そして、今日は学校へ行かなくてはならない。
片想い。私の初恋は片想いで、相手は同性で……。膨れた気持ちに整理をつけようとしてみた。
同時に、自分はおかしいのだと、思った。
異性へ向くはずの好意。まさか、私が同性を好きになるなんて……辛い。
世間では、同性を好きになることを受け入れる人は少なくて、ましてや、親に相談は出来ない。

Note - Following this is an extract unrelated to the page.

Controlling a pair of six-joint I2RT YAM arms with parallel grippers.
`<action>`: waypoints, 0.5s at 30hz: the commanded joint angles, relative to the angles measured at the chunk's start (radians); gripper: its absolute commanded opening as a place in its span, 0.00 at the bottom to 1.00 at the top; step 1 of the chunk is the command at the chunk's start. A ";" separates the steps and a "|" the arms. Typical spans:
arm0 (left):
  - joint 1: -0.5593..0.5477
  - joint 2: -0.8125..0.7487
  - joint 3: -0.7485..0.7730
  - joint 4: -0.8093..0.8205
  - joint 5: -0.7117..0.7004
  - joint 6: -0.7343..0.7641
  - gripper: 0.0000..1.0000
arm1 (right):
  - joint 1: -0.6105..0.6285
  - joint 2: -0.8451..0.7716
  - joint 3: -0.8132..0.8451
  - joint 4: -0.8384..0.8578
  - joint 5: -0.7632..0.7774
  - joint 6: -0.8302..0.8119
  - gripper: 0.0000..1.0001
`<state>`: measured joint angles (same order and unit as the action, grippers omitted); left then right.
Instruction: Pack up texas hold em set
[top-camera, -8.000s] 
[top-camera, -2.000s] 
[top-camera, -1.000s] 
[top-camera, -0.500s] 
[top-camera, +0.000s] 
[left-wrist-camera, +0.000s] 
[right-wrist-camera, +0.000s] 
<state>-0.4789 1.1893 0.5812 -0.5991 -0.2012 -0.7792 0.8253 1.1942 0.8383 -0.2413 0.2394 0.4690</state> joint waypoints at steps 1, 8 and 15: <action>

大事に育ててくれた親に、同性を好きになったなんて……言えないよ。
バス停で列をなす人の最後尾に立ちながら。私は不安の籠った息を吐き出した。
そんな私の後ろに、他校の制服を着た女の子たちが並ぶ。
「なんでぇ~。なんで三鷹様が死ななきゃならないのお~。ひどい。綾音ひどいよお!」
声を大にした一人の女の子が、朝とは思えないほどに気が昂っているのが背中に伝わる。
「構わないじゃない。私の描く物語よ? 貴女の意見を取り入れるなんてことをしたら、それは私のもので無くなってしまうわ」
それとは真逆に、とても冷静な声が聞こえてきた。
たった、この少しの会話で……仲の良さが伺える。
私と早苗も。こんな風に今まで話してきた。
友達だから、今日からも……そう話すのだろう。
私が、ちゃんと友達として接することが出来たら、の話だけど。